Volontariato, in Sicilia le associazioni non fanno rete

Scarsa sollecitazione pubblica e poca dimestichezza con i bilanci ma, dall’altro lato della medaglia, un uso intelligente del web che aiuta a mettere in rete le organizzazioni di volontariato. È una fotografia puntuale quella che viene fuori dalla ricerca “Volontari in Sicilia, un atlante ragionato”, presentata nei giorni scorsi all’Auditorium Rai di Palermo.

La ricerca – promossa dal Comitato di Gestione del Fondo Speciale per il Volontariato in Sicilia, con la collaborazione dei tre Centri di servizio siciliani – è stata pubblicata per la Giappichelli e fa l’analisi del mondo del volontariato in Sicilia, evidenziandone criticità ma anche valori come risorse. Dati e valori sono venuti fuori dalle 1.168 organizzazioni di volontariato censite, rispetto alle 2.000 unità presenti negli archivi dei CSV siciliani. Anno di riferimento della ricerca è stato il 2014.

Poca sollecitazione pubblica

Uno dei dati che è emerso dalla ricerca è la bassa propensione a utilizzare forme di “sollecitazione pubblica” del contributo dei cittadini (vedi 5 per mille). A queste forme di coinvolgimento pubblico aderisce il 53,8% delle organizzazioni rispondenti. Nello specifico è emerso: Alla leva fiscale del 5 per mille ricorrono il 47,9% delle organizzazioni di volontariato, mentre meno della metà sono quelle che praticano qualche attività di fund raising (21,6%). Per le 1.168 organizzazioni coinvolte, il 5 per mille ha garantito nel 2014, 1,4 milioni di euro.

Modello localistico e poca rete

La ricerca ha messo in luce anche come in Sicilia prevale il modello localistico, quando si parla di coinvolgimento: in provincia di Trapani (71%), Messina (72%), Agrigento (73%) e Siracusa (70%) e il partner più favorito è l’istituzione pubblica. Le organizzazioni fanno poca rete: solo in provincia di Catania ben 277 organizzazioni di volontariato hanno dichiarato di non avere nessuna relazione con altri soggetti interni ed esterni.

«Questo significa – spiega Antonino Anastasi dell’Università di Messina, anche lui autore della ricerca – che queste organizzazioni vivono e agiscono senza confrontarsi con i punti di vista e i modi di agire di altri soggetti che operano nel medesimo territorio. Questo è un punto critico del volontariato siciliano che merita attenzione da parte degli attori istituzionali che si occupano di promozione e sviluppo del settore».

L’aspetto economico

La metà delle organizzazioni di volontariato dichiara introiti inferiori a 5 mila euro, un quarto dichiara un volume di entrate fra i 5 e i 20 mila euro, un quarto un volume superiore a 20 mila euro. Solo 103 su 1.168 OdV, quindi l’8,8%, riesce a darsi una struttura operativa stabile, con lavoratori retribuiti.
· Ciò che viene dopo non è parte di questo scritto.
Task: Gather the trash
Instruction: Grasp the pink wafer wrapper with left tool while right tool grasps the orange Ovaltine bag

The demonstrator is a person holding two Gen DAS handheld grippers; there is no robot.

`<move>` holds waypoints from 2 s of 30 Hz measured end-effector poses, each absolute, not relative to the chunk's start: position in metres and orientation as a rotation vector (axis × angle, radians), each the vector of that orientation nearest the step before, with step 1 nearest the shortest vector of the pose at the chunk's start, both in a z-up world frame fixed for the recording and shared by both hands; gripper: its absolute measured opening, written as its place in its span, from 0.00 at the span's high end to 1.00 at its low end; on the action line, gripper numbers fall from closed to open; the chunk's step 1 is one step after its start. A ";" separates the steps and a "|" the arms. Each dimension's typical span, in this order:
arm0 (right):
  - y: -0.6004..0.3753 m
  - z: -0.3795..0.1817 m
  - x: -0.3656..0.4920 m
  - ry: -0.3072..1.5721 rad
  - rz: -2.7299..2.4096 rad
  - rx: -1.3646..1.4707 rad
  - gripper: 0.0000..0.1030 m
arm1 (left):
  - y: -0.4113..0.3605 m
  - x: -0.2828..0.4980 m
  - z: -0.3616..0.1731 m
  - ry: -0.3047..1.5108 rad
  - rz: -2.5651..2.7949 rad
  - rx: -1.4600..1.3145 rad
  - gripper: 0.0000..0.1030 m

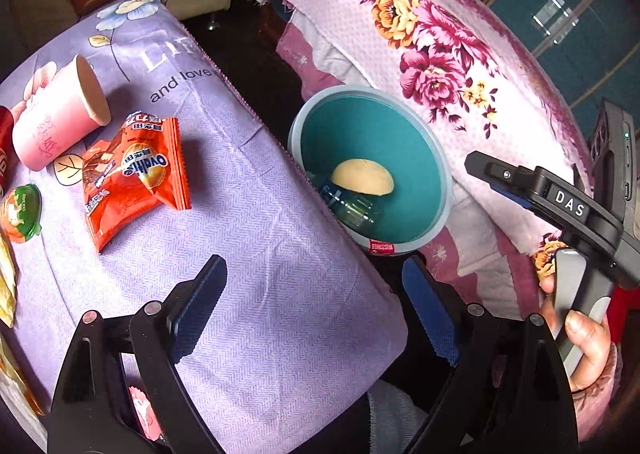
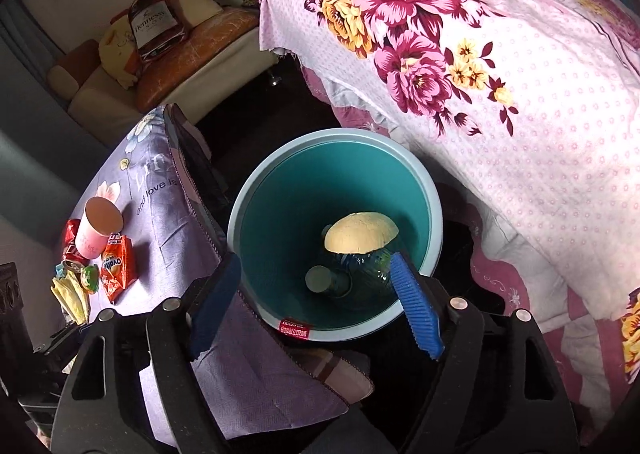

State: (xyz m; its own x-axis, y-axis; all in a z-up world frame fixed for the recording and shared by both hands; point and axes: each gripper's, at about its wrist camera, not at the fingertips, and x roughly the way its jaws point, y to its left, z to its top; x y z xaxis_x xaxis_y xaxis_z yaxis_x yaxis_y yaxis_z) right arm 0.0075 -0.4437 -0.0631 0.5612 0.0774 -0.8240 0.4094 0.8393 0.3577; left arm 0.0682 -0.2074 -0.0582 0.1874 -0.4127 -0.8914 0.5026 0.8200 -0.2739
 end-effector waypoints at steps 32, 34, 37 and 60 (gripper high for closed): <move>-0.261 -0.041 0.016 1.142 0.064 0.237 0.18 | -0.032 0.001 -0.094 1.293 -0.496 0.094 0.10; -0.256 -0.043 0.016 1.150 0.073 0.229 0.18 | -0.033 -0.003 -0.095 1.276 -0.497 0.107 0.08; -0.252 -0.046 0.016 1.161 0.082 0.222 0.18 | -0.038 -0.006 -0.095 1.268 -0.495 0.131 0.07; -0.245 -0.057 0.068 1.158 0.114 0.240 0.18 | -0.017 0.058 -0.073 1.128 -0.357 -0.053 0.60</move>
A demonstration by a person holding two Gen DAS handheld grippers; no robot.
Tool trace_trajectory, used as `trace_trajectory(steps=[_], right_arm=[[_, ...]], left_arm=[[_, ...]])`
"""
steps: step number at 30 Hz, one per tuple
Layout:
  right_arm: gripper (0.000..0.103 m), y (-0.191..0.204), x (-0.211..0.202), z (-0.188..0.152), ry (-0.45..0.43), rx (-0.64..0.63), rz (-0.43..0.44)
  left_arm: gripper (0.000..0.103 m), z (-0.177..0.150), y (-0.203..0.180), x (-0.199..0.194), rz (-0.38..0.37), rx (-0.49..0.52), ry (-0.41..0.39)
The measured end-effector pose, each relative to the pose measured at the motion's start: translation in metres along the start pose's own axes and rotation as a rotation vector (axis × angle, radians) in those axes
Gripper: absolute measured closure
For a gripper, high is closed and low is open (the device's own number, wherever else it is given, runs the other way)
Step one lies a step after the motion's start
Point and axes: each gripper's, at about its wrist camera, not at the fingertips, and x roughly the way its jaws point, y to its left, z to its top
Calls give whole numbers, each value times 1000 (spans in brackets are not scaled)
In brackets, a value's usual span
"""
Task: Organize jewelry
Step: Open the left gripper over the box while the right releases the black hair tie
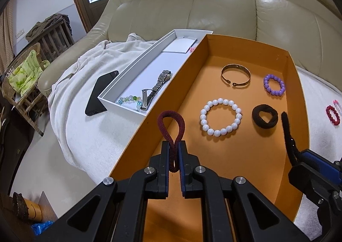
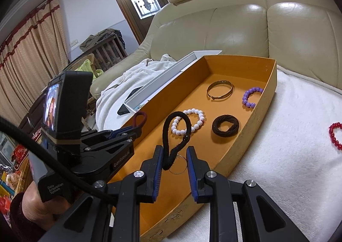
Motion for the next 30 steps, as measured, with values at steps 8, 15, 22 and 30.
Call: trace_trajectory(steps=[8, 15, 22, 30], right_arm=[[79, 2, 0, 0, -8, -5, -4], [79, 3, 1, 0, -4, -5, -11], [77, 0, 2, 1, 4, 9, -12], [77, -8, -4, 4, -2, 29, -19]], left_arm=[[93, 0, 1, 4, 2, 6, 12], [93, 0, 1, 8, 6, 10, 28], [90, -1, 0, 11, 21, 19, 46], [62, 0, 2, 12, 59, 12, 49]])
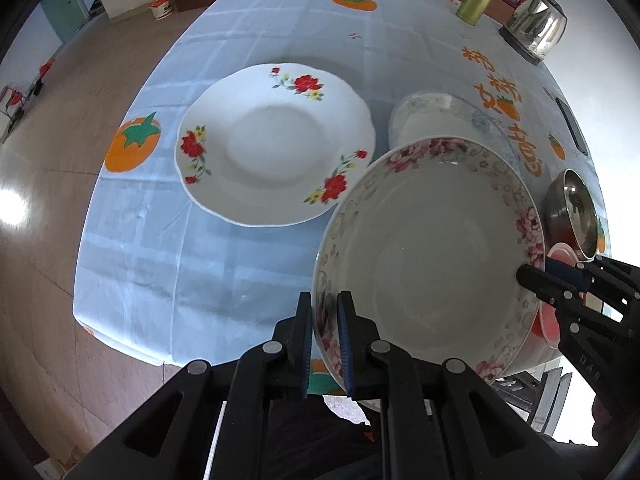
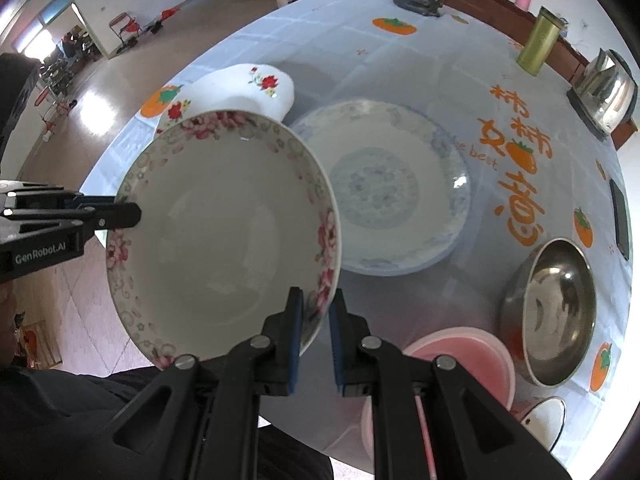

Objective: Organize plates and bowls
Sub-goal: 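Lift the pink-floral plate with the left tool while the right tool carries it over the blue-patterned plate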

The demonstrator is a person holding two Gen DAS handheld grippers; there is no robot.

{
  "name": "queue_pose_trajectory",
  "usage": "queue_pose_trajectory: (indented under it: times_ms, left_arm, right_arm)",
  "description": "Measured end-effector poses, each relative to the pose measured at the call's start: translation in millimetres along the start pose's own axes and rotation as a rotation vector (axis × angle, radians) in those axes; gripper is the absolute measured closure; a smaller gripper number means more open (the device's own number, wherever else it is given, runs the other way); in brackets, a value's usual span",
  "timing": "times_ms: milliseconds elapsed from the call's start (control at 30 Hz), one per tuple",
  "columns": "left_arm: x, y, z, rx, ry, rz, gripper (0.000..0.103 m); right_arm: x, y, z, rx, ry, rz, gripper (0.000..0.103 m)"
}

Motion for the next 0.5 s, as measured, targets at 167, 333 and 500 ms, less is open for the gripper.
queue_pose_trajectory:
  times_ms: [167,333,500]
  left_arm:
    - [-5,-11,2,0.003,0.007,0.024,0.09]
    - [-14,-19,2,-0.003,0.0,0.043,0.09]
    - [-23,-26,2,0.0,-0.008,0.054,0.09]
  right_arm:
    - [-1,-12,-2,0.002,-0.008,0.028,0.09]
    - [-4,-21,-2,0.009,-0.014,0.046,0.09]
    - [-9,-30,-3,0.019,-0.025,0.058,0.09]
Point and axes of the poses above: each gripper's, at about its wrist camera, not at the fingertips, and z roughly the way its jaws point, y to its left, x to its underside, the point moved 6 cm from there along z, roughly the way its jaws point, and after that the axes turned 8 degrees about x, right-handed, at the moved point
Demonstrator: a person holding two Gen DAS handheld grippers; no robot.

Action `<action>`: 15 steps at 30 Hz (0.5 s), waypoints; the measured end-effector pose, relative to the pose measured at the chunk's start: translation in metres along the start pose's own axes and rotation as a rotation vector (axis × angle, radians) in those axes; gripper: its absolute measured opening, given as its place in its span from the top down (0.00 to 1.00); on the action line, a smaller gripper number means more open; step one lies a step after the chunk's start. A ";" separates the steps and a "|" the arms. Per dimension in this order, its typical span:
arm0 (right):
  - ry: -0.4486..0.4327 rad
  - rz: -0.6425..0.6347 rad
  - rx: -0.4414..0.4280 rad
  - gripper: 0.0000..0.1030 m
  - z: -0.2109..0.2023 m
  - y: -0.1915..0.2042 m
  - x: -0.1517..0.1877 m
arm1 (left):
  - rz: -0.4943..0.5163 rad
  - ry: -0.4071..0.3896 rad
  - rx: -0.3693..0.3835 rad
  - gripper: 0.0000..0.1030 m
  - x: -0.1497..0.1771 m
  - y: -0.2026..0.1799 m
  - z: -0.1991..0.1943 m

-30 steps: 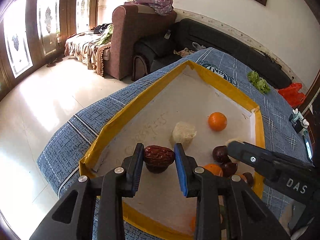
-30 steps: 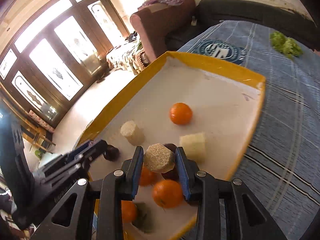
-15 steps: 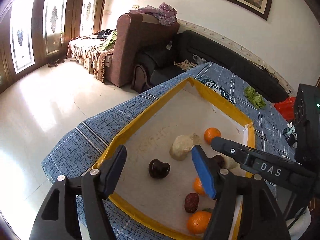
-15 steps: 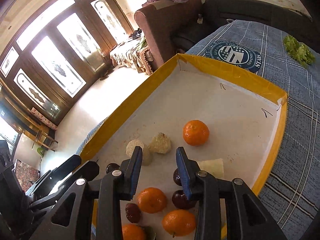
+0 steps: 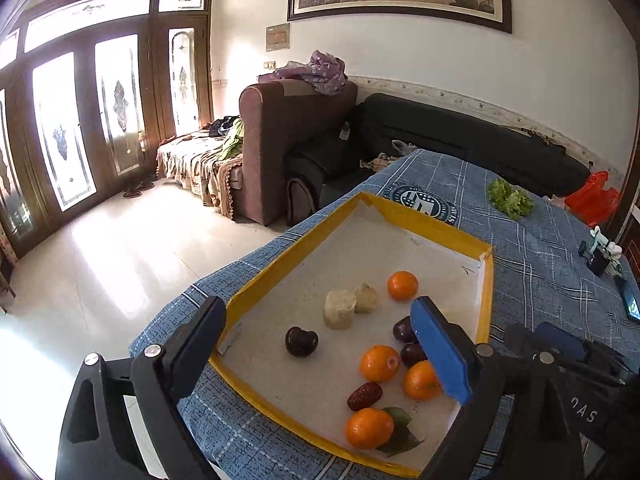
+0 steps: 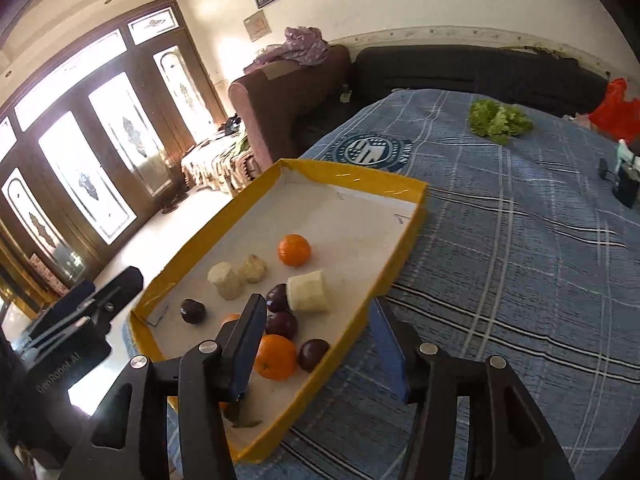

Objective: Organize fruits

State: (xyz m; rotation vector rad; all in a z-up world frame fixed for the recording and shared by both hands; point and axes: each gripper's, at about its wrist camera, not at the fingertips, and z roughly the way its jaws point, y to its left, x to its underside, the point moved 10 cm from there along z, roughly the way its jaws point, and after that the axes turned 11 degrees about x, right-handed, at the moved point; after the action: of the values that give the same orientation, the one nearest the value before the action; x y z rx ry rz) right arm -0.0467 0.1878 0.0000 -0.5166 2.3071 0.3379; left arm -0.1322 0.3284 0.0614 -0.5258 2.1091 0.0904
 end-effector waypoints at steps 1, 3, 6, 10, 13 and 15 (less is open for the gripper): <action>-0.010 0.001 0.024 0.43 -0.003 -0.007 0.004 | 0.007 0.000 0.004 0.08 0.000 -0.005 -0.001; -0.018 0.014 0.052 0.40 -0.010 -0.020 0.014 | 0.025 0.001 0.003 0.07 0.002 -0.016 -0.004; -0.025 0.039 0.067 0.40 -0.021 -0.037 0.025 | 0.042 0.014 -0.012 0.07 0.005 -0.026 -0.005; -0.056 0.060 0.085 0.34 -0.038 -0.053 0.032 | 0.060 0.026 -0.016 0.07 0.011 -0.042 -0.007; -0.081 0.066 0.096 0.30 -0.047 -0.059 0.033 | 0.085 0.038 -0.013 0.07 0.016 -0.058 -0.008; -0.089 0.070 0.102 0.29 -0.050 -0.061 0.034 | 0.099 0.047 -0.006 0.07 0.018 -0.067 -0.008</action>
State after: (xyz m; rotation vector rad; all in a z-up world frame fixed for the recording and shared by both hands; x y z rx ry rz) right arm -0.0710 0.1060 0.0050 -0.3632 2.2469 0.2695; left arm -0.1197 0.2594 0.0602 -0.4300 2.1809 0.1425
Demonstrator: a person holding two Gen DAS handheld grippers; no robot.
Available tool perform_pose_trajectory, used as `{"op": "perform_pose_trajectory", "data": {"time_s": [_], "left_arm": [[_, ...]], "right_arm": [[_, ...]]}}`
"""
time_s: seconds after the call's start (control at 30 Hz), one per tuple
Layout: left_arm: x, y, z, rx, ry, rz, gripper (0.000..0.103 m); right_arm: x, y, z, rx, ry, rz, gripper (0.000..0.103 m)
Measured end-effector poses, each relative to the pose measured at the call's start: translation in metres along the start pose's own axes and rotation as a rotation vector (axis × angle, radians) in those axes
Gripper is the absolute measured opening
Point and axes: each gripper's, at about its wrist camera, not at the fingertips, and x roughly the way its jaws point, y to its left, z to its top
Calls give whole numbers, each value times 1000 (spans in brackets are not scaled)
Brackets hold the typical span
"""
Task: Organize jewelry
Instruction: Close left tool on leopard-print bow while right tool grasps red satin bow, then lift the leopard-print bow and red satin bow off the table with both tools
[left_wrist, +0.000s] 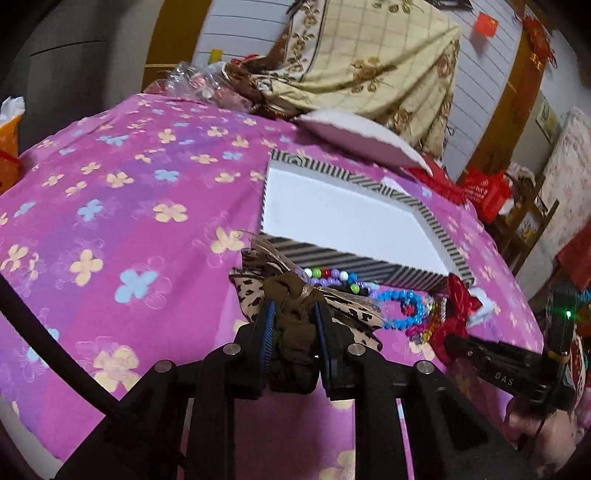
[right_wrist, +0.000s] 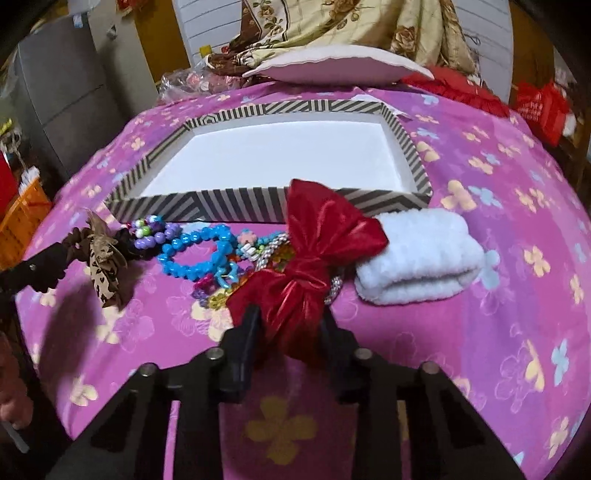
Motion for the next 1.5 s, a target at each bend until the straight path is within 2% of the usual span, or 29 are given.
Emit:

Dall’analisi dei bilanci delle organizzazioni di volontariato è emerso un dato significativo: c’è una scarsa propensione delle organizzazioni di volontariato a un’adeguata tenuta della contabilità o, almeno, a fornire dati economici e finanziari riportati secondo opportuni schemi di rendicontazione. Questo è venuto fuori dal fatto che «nella maggioranza dei casi, pur disponendo di un proprio bilancio, non vengono indicate né le entrate o i proventi, né le uscite o gli oneri» spiega Giuseppe Campana, uno degli autori della ricerca.

Dati di valore

Le informazioni a disposizione delle organizzazioni sono considerate dagli autori della ricerca «un patrimonio conoscitivo prezioso che andrebbe valorizzato e messo in rete». Spesso, dicono ancora gli autori, «questo supplisce a una carenza informativa dei Comuni e degli locali stessi. «Dal focus di Enna – spiegano i ricercatori – è emerso che alcuni enti locali non sanno neanche quanti sono i disabili del loro territorio».